The idea behind a session-nocache session is that it only re-uses a session (with potentially pre-created cached results attached to it), but it is not allowed to store any new cached subexpression values. While this means that particular activities of this queries will not be available for re-use in subsequent queries, the fact that the state of the session is left unchanged means that multiple of such nocache session queries (in the same session!) can run in parallel on a multi-core server.

Thus, queries whose results are likely not to be reused, but whose computation relies on precomputed expressions, are a target for running with session-use, with the benefit that increased parallel performance can be obtained. This is only relevant if you have multiple queries that could be executed concurrently.

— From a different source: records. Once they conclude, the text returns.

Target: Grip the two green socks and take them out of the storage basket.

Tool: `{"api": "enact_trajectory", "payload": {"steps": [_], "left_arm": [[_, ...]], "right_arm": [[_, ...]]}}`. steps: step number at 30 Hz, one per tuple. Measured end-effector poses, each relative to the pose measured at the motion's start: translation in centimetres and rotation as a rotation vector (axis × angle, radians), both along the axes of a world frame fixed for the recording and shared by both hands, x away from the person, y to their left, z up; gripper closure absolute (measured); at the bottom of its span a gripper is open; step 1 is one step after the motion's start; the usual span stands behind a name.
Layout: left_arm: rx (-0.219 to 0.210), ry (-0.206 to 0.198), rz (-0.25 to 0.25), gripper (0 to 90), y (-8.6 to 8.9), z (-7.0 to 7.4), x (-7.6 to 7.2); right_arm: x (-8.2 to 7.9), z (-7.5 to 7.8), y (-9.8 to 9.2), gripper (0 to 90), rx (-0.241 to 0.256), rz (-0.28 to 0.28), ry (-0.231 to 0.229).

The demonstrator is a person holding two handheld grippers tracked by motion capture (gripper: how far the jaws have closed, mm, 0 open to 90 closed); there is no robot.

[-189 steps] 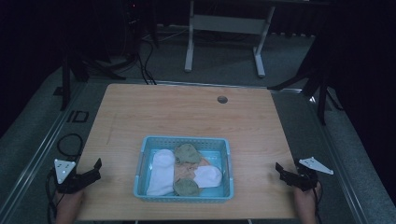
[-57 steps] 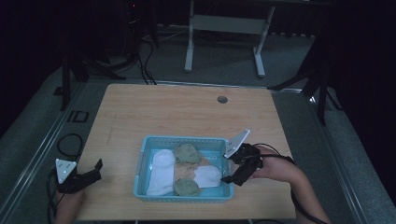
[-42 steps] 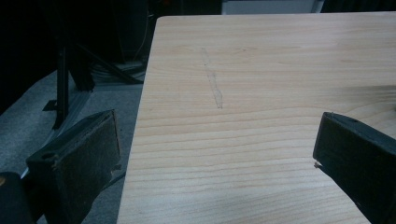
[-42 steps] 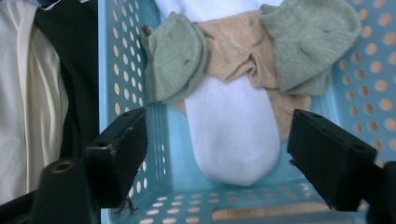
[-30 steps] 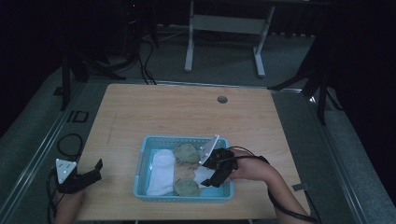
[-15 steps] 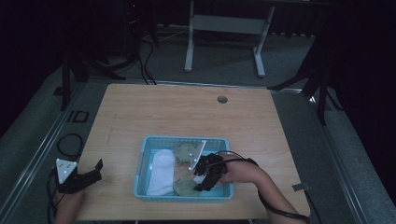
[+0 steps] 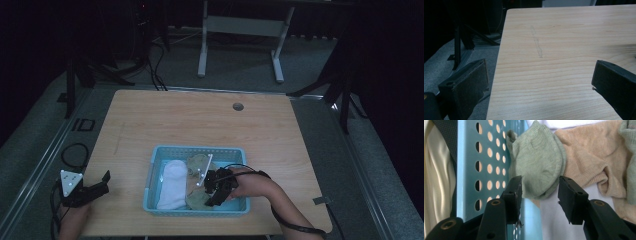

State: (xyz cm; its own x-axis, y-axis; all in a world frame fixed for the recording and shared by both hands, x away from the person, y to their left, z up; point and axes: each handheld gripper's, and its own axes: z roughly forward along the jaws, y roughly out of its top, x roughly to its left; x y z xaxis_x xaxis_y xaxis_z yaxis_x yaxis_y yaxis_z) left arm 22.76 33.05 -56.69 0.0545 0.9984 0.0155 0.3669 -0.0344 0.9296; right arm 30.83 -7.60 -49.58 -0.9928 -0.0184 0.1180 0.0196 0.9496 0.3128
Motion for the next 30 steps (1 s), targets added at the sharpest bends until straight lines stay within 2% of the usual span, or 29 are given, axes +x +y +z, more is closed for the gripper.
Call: {"api": "enact_trajectory", "payload": {"steps": [4,10,12,20,30], "left_arm": [[0.001,0.002,0.0,0.4,0.0,0.0,0.0],[-0.001,0.0,0.001,0.4,0.0,0.0,0.0],[0.0,0.001,0.001,0.4,0.0,0.0,0.0],[0.001,0.002,0.003,0.3,0.0,0.0,0.0],[0.0,0.003,0.005,0.3,0.0,0.0,0.0]], "right_arm": [[0.0,-0.4,0.4,55.6,-0.009,0.01,-0.014],[-0.2,-0.5,0.8,76.2,-0.018,0.027,-0.059],[-0.3,-0.2,0.7,79.7,-0.01,0.038,-0.073],[-0.5,1.6,0.3,82.0,0.019,0.049,-0.091],[-0.2,3.9,-0.9,83.4,0.051,0.028,-0.13]]}}
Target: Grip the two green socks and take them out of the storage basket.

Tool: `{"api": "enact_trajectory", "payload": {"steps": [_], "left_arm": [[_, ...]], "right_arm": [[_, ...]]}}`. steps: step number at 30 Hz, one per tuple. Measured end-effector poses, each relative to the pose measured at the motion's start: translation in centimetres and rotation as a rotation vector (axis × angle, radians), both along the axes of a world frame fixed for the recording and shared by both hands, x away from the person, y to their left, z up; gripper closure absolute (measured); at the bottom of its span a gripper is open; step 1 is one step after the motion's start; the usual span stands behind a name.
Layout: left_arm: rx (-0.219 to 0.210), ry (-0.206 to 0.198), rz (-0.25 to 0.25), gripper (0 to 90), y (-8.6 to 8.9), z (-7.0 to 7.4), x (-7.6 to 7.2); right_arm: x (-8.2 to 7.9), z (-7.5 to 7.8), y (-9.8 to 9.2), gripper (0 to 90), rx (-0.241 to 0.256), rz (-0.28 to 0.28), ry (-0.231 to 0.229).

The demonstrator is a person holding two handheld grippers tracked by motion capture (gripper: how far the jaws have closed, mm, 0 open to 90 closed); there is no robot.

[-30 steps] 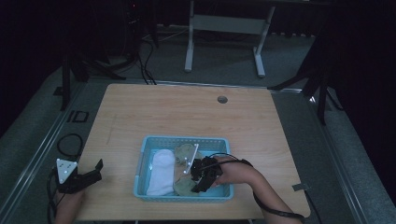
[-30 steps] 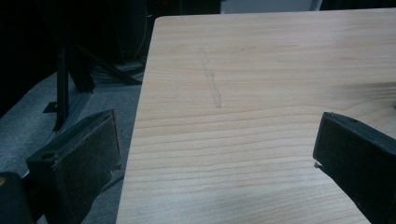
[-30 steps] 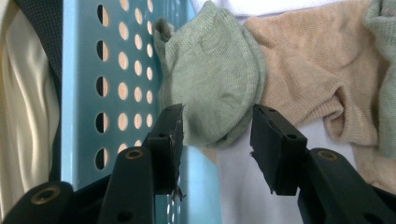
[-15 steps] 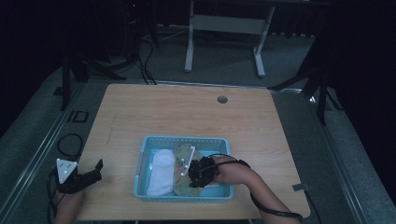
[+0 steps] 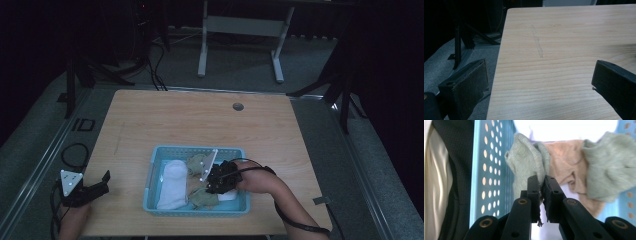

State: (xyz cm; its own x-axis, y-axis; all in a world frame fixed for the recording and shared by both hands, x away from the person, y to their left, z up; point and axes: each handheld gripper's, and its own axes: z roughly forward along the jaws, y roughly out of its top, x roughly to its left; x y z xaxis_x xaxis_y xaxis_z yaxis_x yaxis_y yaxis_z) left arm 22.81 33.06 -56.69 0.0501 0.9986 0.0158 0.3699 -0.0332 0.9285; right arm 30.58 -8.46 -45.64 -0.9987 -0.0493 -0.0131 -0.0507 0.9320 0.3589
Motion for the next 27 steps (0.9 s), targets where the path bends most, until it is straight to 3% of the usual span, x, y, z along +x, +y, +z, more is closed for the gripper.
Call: {"api": "enact_trajectory", "payload": {"steps": [15,27], "left_arm": [[-0.004,-0.001,0.004,0.4,0.0,0.0,0.0],[-0.002,0.002,0.005,0.3,0.0,0.0,0.0]], "right_arm": [[0.6,4.4,-2.1,83.5,0.05,-0.039,-0.058],[1.0,7.7,-4.6,83.8,0.129,-0.096,-0.108]]}}
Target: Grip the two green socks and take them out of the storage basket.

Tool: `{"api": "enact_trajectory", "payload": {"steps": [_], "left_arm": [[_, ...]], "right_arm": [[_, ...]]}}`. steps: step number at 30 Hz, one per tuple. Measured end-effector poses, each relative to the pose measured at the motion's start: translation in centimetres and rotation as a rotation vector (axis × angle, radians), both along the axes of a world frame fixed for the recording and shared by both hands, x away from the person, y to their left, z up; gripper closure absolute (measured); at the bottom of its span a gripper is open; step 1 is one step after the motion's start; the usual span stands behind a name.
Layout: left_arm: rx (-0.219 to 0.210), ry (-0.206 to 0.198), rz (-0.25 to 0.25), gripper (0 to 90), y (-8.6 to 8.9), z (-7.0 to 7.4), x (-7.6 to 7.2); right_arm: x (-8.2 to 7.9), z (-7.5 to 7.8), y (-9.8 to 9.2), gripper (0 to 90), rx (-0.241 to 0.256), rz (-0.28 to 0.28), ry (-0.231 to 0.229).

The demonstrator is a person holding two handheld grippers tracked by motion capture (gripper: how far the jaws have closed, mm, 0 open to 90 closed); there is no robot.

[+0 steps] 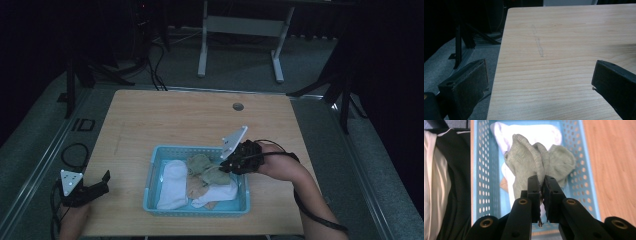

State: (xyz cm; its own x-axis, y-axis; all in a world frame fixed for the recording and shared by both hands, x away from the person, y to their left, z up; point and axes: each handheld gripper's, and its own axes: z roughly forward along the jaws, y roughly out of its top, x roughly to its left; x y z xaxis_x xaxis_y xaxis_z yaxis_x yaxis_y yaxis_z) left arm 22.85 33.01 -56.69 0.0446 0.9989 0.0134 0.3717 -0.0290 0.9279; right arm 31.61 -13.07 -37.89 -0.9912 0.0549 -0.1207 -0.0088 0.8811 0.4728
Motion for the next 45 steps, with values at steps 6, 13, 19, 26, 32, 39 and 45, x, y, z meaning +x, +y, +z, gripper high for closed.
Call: {"api": "enact_trajectory", "payload": {"steps": [6,13,19,26,32,39,45], "left_arm": [[0.004,0.002,0.0,0.4,0.0,0.0,0.0],[0.004,0.003,0.001,0.4,0.0,0.0,0.0],[0.004,0.003,0.002,0.3,0.0,0.0,0.0],[0.006,0.004,0.003,0.4,-0.1,0.0,0.0],[0.004,0.005,0.003,0.4,-0.1,0.0,0.0],[0.005,0.007,0.0,0.4,0.0,0.0,0.0],[0.006,0.004,0.001,0.4,-0.1,0.0,0.0]], "right_arm": [[0.3,1.3,-2.0,83.8,0.024,-0.044,-0.016],[0.5,2.4,-5.0,83.8,0.047,-0.113,-0.04],[0.8,2.3,-8.0,83.8,0.058,-0.181,-0.04],[0.8,1.3,-11.5,83.8,0.065,-0.26,-0.018],[0.7,-0.2,-14.1,83.8,0.069,-0.318,0.002],[0.4,-2.7,-16.5,83.8,0.09,-0.369,0.05],[0.1,-5.0,-17.6,83.8,0.088,-0.406,0.097]]}}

This option is also useful for avoiding to pollute the cached session with many constructed nodes, if you query constructs many nodes, as explained below.

5.3.5 Memory Consumption

A final issue is the size of the cache. For each session, a default limit of 128MB of results is maintained. This quantity can be changed by modifying the value of the xquery_procMB MonetDB environment variable, followed by a server restart.

The item sequences in the session cache are management automatically by the system using an LRU scheme.

Special attention should be paid to caching subexpressions that perform node construction. The MonetDB/XQuery of node construction causes temporary tables to be populated with tuples that represent the new nodes. Therefore, such queries cause extra memory consumption (in addition to the XML document in the database that remains open, and the cached sequence of items, there is extra data being kept that represents the new nodes).

To avoid polluting memory with many constructed nodes, you should consider using pf:session-nocache to avoid caching them. Of course, if the constructed nodes are what you want to cache, you should do so, but beware of the size.

The complication with constructed node space is that the system cannot garbage collect it, hence this memory space only grows. There is a hard limit imposed on the amount of constructed nodes (1M), after which the session gets terminated! This draconian measure is currently the only way to keep resource consumption under control.

5.3.6 Updates

Due to the snapshot semantics, users will see the same database state throughout the entire session.

Updating queries are allowed in a session, however these always trigger the termination of the session.